■ **Goal of the exercise**
Transcribe each line below verbatim; pictures excluded.

■ **Data excerpt**
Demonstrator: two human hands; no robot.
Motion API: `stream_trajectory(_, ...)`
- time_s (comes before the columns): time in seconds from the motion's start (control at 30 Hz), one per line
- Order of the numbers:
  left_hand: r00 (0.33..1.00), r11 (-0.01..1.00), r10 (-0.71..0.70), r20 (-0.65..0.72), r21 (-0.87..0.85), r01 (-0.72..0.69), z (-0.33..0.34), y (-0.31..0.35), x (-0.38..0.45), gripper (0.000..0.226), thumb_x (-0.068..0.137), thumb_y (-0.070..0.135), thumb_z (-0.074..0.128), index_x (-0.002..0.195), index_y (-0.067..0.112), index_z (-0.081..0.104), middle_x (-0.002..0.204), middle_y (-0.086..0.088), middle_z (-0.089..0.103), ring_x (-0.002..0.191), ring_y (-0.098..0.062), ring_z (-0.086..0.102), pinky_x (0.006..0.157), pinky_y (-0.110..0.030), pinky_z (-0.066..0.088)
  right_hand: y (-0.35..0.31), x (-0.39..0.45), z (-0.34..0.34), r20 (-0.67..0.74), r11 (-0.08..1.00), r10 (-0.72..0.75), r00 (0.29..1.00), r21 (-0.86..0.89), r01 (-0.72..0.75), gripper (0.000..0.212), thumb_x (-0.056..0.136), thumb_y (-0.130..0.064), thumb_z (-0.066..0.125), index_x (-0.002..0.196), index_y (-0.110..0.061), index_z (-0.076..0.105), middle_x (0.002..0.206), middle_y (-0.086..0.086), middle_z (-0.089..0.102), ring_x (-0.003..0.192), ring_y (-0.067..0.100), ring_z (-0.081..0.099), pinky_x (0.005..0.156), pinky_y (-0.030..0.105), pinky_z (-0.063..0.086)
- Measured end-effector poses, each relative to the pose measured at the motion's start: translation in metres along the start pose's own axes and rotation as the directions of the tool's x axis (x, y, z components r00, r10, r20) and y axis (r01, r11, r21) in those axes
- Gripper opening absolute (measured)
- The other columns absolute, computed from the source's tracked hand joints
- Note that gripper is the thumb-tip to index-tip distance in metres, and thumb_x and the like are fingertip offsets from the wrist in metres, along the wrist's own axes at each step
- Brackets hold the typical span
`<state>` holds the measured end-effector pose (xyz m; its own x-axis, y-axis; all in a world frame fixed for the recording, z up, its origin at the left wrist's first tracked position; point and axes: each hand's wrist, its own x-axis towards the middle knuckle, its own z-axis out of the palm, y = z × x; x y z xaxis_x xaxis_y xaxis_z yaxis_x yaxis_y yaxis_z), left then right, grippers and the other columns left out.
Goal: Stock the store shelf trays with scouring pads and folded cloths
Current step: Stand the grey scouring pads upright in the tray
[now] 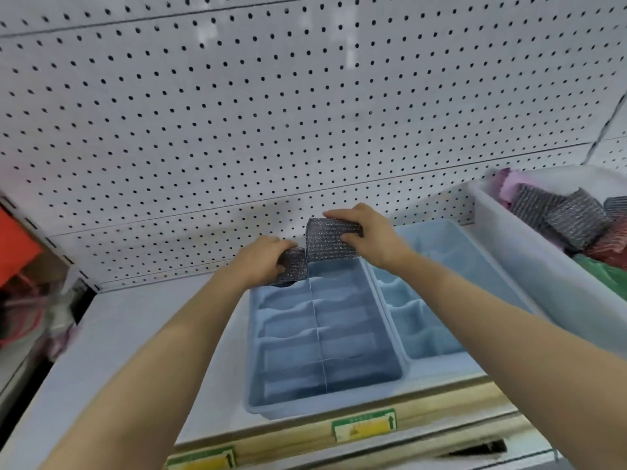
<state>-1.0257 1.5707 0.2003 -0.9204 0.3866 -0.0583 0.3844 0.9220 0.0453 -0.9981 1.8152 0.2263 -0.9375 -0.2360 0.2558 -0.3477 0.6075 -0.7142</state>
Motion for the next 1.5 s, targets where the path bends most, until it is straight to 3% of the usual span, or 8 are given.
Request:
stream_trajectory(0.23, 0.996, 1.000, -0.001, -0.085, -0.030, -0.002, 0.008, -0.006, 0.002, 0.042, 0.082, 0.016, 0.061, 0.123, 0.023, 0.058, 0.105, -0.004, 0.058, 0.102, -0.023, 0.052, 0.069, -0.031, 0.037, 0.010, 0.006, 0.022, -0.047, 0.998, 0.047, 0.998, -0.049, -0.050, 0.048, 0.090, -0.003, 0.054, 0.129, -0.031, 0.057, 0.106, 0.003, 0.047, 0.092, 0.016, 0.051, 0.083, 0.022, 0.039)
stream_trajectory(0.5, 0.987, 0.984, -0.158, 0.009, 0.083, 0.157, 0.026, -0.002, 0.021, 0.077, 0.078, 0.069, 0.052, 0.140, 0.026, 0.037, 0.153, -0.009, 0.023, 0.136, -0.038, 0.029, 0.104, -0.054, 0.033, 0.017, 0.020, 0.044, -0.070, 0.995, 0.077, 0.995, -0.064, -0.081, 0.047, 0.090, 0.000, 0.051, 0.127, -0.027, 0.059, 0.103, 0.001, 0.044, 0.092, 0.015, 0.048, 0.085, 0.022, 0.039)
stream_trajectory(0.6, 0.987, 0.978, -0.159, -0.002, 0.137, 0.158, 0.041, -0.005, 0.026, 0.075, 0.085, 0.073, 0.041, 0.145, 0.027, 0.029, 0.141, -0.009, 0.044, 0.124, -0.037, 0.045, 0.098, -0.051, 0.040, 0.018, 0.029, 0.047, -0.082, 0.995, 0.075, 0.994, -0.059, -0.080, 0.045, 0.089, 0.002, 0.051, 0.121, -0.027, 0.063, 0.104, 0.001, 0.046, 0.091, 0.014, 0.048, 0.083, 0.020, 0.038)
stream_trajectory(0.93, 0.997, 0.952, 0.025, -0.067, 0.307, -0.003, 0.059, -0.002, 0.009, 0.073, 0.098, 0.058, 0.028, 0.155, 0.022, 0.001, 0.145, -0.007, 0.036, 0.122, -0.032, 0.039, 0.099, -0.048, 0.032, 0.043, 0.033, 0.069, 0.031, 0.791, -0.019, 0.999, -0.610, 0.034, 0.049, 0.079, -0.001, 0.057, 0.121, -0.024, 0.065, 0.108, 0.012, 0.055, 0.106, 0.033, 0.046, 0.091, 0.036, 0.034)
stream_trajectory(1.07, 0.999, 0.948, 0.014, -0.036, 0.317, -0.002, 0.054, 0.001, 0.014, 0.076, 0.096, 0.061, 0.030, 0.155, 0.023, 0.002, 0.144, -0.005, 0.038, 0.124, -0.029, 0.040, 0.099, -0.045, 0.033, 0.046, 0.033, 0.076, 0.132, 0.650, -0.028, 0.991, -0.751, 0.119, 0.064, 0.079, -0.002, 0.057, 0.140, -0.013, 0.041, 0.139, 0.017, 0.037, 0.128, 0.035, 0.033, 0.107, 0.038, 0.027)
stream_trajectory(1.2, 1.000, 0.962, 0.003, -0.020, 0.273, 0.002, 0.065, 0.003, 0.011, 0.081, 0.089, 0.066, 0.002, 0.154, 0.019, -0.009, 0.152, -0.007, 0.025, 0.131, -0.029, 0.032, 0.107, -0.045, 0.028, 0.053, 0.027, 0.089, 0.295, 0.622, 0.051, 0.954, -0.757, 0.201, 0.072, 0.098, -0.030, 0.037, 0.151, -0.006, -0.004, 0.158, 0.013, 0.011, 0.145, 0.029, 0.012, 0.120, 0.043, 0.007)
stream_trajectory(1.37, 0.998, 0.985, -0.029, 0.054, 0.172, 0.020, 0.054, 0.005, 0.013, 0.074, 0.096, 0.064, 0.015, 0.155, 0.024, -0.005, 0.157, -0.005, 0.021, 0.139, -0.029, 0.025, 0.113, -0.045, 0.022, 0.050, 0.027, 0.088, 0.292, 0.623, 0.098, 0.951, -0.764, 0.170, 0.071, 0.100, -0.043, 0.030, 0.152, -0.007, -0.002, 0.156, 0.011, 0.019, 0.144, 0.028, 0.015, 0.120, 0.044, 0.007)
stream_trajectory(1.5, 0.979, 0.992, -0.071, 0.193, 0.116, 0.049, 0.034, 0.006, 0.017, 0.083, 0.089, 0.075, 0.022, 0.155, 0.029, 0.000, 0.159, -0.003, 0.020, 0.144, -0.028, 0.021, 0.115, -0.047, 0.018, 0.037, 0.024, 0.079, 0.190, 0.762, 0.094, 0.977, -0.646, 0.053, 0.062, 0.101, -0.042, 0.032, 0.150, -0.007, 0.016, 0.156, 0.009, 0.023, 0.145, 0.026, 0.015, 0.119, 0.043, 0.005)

■ **Task answer**
Demonstrator: two human hands; no robot.
Motion API: `stream_trajectory(_, ...)`
- time_s (comes before the columns): time in seconds from the motion's start (control at 30 Hz), one per line
- Order of the numbers:
  left_hand: r00 (0.33..1.00), r11 (-0.01..1.00), r10 (-0.71..0.70), r20 (-0.65..0.72), r21 (-0.87..0.85), r01 (-0.72..0.69), z (-0.33..0.34), y (-0.31..0.35), x (-0.38..0.45), gripper (0.000..0.226), thumb_x (-0.068..0.137), thumb_y (-0.070..0.135), thumb_z (-0.074..0.128), index_x (-0.002..0.195), index_y (-0.067..0.112), index_z (-0.081..0.104), middle_x (-0.002..0.204), middle_y (-0.086..0.088), middle_z (-0.089..0.103), ring_x (-0.002..0.191), ring_y (-0.098..0.062), ring_z (-0.086..0.102), pinky_x (0.006..0.157), pinky_y (-0.110..0.030), pinky_z (-0.066..0.088)
  right_hand: y (-0.35..0.31), x (-0.39..0.45), z (-0.34..0.34), r20 (-0.67..0.74), r11 (-0.08..1.00), r10 (-0.72..0.75), r00 (0.29..1.00), r21 (-0.86..0.89), r01 (-0.72..0.75), gripper (0.000..0.212), thumb_x (-0.056..0.136), thumb_y (-0.130..0.064), thumb_z (-0.066..0.125), index_x (-0.002..0.196), index_y (-0.110..0.061), index_z (-0.076..0.105), middle_x (0.002..0.206), middle_y (-0.086..0.086), middle_z (-0.089..0.102), ring_x (-0.003..0.192), ring_y (-0.067..0.100), ring_z (-0.081..0.099), pinky_x (0.005..0.156), pinky_y (-0.030..0.105), pinky_z (-0.063..0.086)
- Measured end-effector poses, each relative to the pose measured at the motion's start: translation in metres along the start pose's own axes and rotation as the directions of the tool's x axis (x, y, z components r00, r10, r20) and y axis (r01, r11, r21) in those axes
- Gripper opening absolute (measured)
- The other columns absolute, computed from the source's tracked hand joints
- Note that gripper is the thumb-tip to index-tip distance in metres, and thumb_x and the like are fingertip offsets from the wrist in metres, along the wrist's own axes at each step
- Brackets hold the typical span
`<state>` holds the measured end-effector pose (xyz m; its own x-axis, y-axis; all in a world frame fixed for the recording, z up, its origin at the left wrist's first tracked position; point and axes: each hand's wrist, its own x-axis towards the middle knuckle, its own z-axis out of the palm, y = z × x; x y z xaxis_x xaxis_y xaxis_z yaxis_x yaxis_y yaxis_z), left then right, grippers and the other columns left out.
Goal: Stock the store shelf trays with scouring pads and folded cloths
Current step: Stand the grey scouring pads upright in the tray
[now] 
<state>-1.0257 1.5707 0.2003 -0.9204 0.3866 -0.0583 0.3844 0.9220 0.0453 -0.9981 1.8152 0.2263 -0.9375 -0.2360 0.2558 -0.3477 0.6075 -0.7142</state>
Motion for the next 1.5 s, targets where the path bends most, until it is straight to 3% of the usual span, or 8 are given.
Request:
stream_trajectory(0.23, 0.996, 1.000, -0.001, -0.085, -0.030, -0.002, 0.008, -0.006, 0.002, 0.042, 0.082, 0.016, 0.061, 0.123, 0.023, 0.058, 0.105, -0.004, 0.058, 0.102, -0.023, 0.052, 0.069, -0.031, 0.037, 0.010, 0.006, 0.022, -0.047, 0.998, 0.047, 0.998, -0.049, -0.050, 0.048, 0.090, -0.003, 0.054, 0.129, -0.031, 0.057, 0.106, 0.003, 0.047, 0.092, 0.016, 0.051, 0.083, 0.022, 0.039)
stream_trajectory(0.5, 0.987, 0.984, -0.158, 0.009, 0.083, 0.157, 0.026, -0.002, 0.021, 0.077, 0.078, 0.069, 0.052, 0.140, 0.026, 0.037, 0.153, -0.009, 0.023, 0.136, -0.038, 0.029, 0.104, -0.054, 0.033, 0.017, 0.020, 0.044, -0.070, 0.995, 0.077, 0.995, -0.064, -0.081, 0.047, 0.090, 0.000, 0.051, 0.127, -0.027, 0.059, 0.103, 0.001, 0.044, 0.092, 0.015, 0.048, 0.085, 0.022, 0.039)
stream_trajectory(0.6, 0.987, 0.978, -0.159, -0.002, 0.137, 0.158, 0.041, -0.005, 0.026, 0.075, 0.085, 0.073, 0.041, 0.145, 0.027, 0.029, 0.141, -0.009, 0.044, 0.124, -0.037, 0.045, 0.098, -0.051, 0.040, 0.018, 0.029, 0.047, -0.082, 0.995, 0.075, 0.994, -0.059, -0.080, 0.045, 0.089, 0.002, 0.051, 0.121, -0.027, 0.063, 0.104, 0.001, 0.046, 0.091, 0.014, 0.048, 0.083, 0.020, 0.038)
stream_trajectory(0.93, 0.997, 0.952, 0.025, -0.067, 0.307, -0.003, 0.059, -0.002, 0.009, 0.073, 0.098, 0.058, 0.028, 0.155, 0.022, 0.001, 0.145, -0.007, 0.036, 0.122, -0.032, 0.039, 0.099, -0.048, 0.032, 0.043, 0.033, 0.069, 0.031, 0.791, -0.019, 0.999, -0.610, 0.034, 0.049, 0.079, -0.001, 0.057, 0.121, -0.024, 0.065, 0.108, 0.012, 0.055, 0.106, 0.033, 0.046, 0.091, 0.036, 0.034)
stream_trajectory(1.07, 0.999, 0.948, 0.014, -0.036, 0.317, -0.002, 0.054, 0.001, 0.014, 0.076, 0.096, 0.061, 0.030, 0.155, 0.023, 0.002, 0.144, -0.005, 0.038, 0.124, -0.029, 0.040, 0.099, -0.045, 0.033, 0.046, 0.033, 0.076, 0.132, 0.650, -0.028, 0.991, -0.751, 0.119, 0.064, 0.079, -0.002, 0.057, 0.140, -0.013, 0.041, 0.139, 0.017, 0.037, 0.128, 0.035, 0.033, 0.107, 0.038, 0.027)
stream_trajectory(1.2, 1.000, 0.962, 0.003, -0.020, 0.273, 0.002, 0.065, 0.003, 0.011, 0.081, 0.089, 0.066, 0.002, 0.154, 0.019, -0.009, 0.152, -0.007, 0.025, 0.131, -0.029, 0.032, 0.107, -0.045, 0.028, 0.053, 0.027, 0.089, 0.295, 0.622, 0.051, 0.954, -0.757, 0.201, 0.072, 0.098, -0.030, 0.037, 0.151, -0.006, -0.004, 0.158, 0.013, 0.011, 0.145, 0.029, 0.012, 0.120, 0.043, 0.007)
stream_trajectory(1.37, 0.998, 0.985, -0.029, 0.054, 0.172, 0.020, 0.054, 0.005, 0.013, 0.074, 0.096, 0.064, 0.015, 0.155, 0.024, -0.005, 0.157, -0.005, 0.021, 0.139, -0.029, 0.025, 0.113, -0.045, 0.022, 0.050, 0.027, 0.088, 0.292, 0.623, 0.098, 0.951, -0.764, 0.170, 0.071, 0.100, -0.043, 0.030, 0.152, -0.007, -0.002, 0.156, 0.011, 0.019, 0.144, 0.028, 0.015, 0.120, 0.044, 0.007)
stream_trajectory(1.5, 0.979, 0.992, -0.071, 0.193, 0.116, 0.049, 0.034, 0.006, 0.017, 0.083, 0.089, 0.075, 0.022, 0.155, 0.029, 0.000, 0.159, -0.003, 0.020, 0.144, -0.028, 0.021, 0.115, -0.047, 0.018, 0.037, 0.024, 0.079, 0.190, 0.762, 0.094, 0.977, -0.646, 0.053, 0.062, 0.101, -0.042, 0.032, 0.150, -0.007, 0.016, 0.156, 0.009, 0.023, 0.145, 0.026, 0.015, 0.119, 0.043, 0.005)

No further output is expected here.